Lights blazed overhead so the nurses could actively keep an eye on each baby. New grandparents and others who came during visiting hours peered through the glass window, reading the cards at the end of each crib, searching for the little bundle that was now a new member of their family.
The newborn’s nursery was never quiet and rarely dark. Yet babies
slept.
In many homes around the world, babies still sleep despite their noisy environment. Homes near busy highways and train lines. Families with lots of boisterous siblings. Residences near factories or nightclubs. Babies sleep peacefully.
Babies and Toddlers Sleep in the Light and the Dark.
Don’t make the mistake of always putting your baby in a dark or dim, quiet room to sleep. Your young one should learn to sleep any time, anywhere.
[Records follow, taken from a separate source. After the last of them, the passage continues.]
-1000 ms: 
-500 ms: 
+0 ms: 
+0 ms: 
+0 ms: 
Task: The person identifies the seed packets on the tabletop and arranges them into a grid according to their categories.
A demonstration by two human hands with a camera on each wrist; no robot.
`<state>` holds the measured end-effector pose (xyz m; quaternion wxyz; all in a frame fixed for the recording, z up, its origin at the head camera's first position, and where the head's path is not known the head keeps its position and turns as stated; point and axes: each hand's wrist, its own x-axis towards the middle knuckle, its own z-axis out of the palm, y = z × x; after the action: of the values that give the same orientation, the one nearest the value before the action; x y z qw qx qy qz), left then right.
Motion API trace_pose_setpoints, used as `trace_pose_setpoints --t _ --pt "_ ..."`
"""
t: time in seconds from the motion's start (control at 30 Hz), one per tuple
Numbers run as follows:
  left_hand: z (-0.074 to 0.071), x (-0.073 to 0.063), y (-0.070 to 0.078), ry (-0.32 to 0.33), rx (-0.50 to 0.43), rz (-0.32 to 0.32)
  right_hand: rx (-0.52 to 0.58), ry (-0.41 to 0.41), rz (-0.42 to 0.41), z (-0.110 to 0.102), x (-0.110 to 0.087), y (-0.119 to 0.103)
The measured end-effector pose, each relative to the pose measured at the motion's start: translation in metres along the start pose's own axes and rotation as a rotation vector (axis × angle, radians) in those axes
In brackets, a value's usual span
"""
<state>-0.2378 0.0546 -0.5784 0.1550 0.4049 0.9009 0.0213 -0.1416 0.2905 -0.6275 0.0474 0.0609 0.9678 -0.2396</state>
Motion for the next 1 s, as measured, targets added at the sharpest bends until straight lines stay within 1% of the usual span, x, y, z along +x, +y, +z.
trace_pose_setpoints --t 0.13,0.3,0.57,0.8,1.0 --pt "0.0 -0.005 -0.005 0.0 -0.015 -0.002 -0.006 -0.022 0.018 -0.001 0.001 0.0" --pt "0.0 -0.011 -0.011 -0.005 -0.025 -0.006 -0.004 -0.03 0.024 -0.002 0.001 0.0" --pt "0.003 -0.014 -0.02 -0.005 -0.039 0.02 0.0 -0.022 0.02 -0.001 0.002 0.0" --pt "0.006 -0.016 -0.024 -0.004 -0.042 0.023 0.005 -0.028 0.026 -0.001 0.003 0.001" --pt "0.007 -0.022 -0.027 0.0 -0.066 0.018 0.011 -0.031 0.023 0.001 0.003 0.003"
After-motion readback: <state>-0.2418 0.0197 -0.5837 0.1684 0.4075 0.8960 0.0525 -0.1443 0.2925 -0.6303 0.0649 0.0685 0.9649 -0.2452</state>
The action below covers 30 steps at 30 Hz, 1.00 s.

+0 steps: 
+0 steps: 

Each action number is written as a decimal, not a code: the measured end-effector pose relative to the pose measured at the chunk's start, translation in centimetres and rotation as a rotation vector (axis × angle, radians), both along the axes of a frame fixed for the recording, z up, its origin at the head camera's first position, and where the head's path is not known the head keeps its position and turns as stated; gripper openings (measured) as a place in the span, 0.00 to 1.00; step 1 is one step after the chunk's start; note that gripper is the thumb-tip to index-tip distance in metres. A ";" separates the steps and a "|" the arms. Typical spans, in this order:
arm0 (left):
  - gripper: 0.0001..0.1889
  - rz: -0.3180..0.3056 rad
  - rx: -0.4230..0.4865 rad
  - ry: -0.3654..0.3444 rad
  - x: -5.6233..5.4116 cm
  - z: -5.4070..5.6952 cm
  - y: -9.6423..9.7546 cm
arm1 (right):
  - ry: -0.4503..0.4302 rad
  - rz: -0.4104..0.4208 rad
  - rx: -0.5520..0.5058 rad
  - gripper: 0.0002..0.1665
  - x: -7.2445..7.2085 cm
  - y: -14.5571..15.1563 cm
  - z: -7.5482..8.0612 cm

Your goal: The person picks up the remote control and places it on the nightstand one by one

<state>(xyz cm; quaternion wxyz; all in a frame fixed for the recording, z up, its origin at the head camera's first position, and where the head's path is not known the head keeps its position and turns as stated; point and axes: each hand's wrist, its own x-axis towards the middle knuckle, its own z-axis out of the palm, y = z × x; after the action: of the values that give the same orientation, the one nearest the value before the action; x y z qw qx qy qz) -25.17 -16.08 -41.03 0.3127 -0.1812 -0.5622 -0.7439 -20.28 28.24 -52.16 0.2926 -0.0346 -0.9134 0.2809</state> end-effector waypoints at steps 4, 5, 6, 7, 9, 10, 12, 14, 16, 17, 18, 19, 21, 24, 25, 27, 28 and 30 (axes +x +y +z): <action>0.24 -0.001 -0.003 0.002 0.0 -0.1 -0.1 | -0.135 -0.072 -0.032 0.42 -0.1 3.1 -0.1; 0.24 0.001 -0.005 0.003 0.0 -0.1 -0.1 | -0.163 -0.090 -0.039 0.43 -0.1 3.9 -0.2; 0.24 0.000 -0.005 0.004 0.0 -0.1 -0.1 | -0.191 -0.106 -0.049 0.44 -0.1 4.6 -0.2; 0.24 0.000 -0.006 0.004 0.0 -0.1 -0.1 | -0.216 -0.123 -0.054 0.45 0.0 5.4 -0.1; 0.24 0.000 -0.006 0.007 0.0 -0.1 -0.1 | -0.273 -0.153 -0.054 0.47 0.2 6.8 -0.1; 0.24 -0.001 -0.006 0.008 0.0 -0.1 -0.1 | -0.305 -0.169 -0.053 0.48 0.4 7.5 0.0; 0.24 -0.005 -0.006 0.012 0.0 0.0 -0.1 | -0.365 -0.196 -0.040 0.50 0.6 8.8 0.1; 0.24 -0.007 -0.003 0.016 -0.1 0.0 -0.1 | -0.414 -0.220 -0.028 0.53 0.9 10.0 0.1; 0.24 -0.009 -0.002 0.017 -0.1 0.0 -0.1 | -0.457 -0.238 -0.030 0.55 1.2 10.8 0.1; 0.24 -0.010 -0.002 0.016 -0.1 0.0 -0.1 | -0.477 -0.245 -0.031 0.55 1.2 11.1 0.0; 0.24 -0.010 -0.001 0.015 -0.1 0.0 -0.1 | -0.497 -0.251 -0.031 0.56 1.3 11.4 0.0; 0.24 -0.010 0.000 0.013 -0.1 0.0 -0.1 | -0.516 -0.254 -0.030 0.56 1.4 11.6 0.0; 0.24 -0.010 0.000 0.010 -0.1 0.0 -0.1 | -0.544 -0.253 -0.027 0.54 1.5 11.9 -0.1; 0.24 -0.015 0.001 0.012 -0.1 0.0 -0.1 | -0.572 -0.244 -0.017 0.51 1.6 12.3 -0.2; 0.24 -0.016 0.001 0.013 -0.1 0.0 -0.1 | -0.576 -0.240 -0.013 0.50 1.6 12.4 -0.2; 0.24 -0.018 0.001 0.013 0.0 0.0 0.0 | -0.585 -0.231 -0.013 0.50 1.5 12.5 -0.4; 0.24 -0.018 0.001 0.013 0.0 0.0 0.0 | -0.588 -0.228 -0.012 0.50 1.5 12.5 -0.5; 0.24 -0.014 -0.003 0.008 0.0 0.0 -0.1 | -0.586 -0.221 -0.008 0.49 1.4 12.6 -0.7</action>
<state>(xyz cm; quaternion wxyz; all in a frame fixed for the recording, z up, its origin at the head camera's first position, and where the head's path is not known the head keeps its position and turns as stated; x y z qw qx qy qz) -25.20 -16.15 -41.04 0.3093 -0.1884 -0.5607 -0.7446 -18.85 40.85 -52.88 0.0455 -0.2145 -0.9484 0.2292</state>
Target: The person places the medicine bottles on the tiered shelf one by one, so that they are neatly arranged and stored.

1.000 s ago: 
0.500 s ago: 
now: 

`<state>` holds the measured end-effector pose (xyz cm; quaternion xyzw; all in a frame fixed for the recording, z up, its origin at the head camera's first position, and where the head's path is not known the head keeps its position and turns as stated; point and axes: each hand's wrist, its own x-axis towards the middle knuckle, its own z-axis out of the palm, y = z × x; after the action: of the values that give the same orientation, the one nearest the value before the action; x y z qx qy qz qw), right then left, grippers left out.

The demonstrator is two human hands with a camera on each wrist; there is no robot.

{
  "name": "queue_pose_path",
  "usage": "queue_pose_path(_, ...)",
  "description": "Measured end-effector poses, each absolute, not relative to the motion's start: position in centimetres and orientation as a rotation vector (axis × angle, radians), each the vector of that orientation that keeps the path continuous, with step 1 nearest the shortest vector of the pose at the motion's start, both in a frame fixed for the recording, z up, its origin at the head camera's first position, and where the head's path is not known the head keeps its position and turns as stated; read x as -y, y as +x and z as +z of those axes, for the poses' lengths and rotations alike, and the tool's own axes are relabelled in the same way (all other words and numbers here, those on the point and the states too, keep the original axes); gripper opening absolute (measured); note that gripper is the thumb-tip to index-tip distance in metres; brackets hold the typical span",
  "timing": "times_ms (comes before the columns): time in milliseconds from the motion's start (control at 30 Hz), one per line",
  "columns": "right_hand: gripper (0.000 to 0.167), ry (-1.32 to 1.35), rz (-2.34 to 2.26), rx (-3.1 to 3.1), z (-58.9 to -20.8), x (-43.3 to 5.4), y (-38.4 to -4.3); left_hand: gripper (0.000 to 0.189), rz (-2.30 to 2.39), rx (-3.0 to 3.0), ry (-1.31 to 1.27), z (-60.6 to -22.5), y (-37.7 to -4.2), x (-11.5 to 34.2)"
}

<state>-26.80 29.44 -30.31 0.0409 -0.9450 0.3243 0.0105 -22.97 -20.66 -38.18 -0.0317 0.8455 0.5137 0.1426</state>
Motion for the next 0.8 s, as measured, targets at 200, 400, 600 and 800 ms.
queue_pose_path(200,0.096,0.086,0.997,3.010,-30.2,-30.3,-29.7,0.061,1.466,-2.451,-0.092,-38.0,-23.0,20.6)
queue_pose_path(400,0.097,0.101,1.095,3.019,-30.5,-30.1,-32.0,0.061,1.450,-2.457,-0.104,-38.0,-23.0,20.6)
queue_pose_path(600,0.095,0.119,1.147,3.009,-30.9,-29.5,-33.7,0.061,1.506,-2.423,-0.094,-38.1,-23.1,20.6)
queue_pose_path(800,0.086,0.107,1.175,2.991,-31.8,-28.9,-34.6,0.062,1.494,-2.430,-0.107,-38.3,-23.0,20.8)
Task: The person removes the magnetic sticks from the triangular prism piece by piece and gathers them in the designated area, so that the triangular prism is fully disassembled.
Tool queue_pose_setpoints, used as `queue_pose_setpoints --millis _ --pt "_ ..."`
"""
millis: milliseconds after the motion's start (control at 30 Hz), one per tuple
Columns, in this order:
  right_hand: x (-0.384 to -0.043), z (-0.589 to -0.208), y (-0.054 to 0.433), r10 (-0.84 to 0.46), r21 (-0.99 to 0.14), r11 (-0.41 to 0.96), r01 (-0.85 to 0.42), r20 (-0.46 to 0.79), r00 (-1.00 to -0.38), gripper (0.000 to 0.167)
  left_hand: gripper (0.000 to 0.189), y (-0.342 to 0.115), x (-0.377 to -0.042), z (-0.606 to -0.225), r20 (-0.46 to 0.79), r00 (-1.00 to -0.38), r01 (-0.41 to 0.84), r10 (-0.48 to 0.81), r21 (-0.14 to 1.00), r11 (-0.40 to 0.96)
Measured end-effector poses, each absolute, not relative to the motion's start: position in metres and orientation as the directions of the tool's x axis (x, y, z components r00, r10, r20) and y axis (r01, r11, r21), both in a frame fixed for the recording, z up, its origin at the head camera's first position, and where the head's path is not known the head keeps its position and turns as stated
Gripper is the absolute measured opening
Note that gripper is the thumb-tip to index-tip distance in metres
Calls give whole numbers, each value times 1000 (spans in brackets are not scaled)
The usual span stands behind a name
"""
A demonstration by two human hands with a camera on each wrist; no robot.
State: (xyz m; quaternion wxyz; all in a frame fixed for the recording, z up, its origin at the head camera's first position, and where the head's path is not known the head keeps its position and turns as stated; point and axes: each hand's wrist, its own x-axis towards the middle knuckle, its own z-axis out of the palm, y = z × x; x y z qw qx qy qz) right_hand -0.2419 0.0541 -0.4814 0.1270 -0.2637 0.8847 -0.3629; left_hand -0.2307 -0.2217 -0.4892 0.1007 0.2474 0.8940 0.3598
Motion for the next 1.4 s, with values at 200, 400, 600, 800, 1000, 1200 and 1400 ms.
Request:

Instead of racing home to tuck your littlie up in their own bed in their own room with the blinds closed, encourage them to just close their eyes and sleep. Hold them, settle them, lull them to sleep in different environments.
A tired baby who is soothed to sleep is unlikely to care much about what else is going on around them.
If you encourage your baby to settle and sleep in bright, noisy environments as well as in more peaceful settings, it will serve you well in the future.
Life will be much easier if your toddler can sleep soundly while other children are playing.
Resuming Normal Life with a New Baby
It is perfectly understandable when new parents tread lightly and talk quietly near a new baby. Newborns look so tiny and fragile, and all good parents should adopt a responsible attitude.
Yes, change is important. However some changes are more important than others.
Try to remember that when the novelty of the new bub wears off, you will be eager to return to life as you once knew it. You will want to visit friends, attend dinner parties, go on holidays, return to work, and feel like a person again (instead of just fulltime parent to your child.)
You’ll want your days (and nights) to accommodate yourself and your partner, as well as the baby. To achieve that, you and your child need to be flexible when it comes to sleeping time.
Look around you. Pay particular attention to children in the 12 month to 4 years age group, and their parents.
Some kids lie down on the floor on a rug or in a little sleeping bag and sleep soundly while parents continue to chat and socialize at a party.
Other children are picked up and carried out to the car by frazzled parents who are forced to leave an interesting social engagement to go home because their child needs to go to bed.
If you want to be the parent who can rely on their child to settle and sleep when they are tired – no matter where you are – you need to work towards that goal by making it ‘normal’ to just ‘close your
eyes and sleep’.
Relax, Your Baby will Sleep Through the Night
It might be hard to imagine when you are suffering sleep deprivation, but the time will come when your baby sleeps through the night.
There is no way to predict exactly when your tiny bundle of joy and sleeplessness will make the transition into a bundle of joy who lets you sleep through the night. But when it first happens there’s a good chance you’ll be climbing from your bed anyway; checking to make sure everything is alright. 🙂
The future holds teething problems, belly aches and all sorts of reasons for a child to be unsettled at night in future years, so sleeping through the night comes and goes.
But one thing remains constant.
Early childhood is the period when your child needs you the most. Without you to care and comfort them, there’s not much a baby can do to relieve a problem. Your bub can’t go to the tap and get a drink of water, change their own nappy or pat their own back.
The time will come too soon when they are independent and not quite so happy to see you.
That’s the day you’ll look back at these sleepless nights and remember them fondly.
Treasure this stage as you wait for your baby to sleep through the night. As tired as you are, you are the center of your baby’s world.